• [TASK DIRECTIONS]: What lines below mention the word "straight"? Copy each one.

Items from a dataset:
• • • • •

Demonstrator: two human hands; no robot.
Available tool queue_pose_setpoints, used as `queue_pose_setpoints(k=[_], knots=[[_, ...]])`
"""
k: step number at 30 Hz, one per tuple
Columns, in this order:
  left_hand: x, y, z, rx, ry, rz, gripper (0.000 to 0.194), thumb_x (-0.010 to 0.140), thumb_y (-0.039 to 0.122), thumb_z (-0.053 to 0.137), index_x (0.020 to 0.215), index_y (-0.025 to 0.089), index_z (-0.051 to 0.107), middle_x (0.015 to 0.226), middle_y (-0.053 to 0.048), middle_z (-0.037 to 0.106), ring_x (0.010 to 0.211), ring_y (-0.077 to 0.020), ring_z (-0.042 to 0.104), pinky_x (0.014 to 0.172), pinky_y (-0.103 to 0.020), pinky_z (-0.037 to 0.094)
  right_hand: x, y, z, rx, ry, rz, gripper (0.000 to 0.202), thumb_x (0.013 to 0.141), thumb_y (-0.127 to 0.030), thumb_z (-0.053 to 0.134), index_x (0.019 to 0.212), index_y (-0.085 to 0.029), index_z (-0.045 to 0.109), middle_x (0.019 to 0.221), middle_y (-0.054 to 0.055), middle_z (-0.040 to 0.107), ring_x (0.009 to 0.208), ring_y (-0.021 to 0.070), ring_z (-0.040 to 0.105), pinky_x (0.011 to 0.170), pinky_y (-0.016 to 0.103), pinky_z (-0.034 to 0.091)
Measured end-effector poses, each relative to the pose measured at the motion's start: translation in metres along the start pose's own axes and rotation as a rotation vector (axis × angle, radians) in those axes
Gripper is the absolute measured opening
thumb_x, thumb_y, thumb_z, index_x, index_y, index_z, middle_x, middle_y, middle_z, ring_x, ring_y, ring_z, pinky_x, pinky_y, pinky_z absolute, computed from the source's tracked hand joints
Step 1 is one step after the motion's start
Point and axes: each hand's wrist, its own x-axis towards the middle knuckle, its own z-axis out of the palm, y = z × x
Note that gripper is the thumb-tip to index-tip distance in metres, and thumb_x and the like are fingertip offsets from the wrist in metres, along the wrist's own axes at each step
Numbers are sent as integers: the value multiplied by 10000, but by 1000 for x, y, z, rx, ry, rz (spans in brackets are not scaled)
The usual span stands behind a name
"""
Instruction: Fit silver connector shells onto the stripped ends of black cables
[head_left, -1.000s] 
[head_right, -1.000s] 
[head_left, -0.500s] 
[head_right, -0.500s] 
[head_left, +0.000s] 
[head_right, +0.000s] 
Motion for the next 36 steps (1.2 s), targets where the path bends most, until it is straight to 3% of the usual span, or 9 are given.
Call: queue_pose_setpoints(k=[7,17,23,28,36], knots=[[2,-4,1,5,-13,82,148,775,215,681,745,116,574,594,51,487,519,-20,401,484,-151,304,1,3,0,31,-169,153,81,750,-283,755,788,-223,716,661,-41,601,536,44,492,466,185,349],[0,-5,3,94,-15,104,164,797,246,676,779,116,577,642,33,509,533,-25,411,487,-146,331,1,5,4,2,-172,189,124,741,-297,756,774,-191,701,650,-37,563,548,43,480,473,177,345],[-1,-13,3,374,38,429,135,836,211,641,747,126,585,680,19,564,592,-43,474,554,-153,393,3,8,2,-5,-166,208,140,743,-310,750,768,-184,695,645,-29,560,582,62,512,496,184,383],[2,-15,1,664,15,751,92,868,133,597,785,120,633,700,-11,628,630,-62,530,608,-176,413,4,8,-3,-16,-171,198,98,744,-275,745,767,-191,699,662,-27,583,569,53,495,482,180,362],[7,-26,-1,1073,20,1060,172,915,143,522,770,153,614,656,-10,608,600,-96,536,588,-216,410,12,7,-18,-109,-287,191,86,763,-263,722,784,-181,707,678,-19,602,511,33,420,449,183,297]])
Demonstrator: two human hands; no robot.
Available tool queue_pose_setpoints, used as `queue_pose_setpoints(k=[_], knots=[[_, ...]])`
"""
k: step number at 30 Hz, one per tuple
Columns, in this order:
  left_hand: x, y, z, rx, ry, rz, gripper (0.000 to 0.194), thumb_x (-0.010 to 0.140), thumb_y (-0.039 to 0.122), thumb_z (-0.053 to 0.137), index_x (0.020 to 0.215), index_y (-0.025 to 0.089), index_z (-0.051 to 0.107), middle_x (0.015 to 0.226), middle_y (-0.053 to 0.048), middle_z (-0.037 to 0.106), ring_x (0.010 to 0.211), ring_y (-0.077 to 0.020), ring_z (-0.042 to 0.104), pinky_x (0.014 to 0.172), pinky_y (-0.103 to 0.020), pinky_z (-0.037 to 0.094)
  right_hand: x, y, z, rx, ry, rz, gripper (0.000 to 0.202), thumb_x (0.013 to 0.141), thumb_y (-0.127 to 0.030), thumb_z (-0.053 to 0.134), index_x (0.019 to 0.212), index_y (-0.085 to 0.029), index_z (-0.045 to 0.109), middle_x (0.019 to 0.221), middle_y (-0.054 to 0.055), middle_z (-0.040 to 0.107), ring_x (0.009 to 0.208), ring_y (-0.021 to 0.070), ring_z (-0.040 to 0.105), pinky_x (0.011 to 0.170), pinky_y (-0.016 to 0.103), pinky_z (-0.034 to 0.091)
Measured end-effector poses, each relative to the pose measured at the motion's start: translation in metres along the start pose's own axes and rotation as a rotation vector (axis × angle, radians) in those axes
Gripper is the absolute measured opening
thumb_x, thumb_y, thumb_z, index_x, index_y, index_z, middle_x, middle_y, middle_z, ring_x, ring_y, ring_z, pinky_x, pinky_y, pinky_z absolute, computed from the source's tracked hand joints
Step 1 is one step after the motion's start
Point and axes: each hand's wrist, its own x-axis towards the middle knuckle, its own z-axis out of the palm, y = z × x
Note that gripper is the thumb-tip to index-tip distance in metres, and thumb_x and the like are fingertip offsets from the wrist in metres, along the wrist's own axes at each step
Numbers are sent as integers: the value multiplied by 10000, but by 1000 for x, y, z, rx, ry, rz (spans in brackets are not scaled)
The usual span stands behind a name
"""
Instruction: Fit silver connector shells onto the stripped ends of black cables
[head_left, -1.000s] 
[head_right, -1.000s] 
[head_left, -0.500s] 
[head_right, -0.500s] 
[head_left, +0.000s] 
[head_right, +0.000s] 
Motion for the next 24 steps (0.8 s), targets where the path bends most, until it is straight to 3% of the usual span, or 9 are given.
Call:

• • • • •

• [TASK SOLUTION]:
Motion for the next 36 steps (1.2 s), targets where the path bends most, until it is straight to 3% of the usual span, or 9 are given.
Motion for the next 24 steps (0.8 s), targets where the path bends most, until it is straight to 3% of the usual span, or 9 are given.

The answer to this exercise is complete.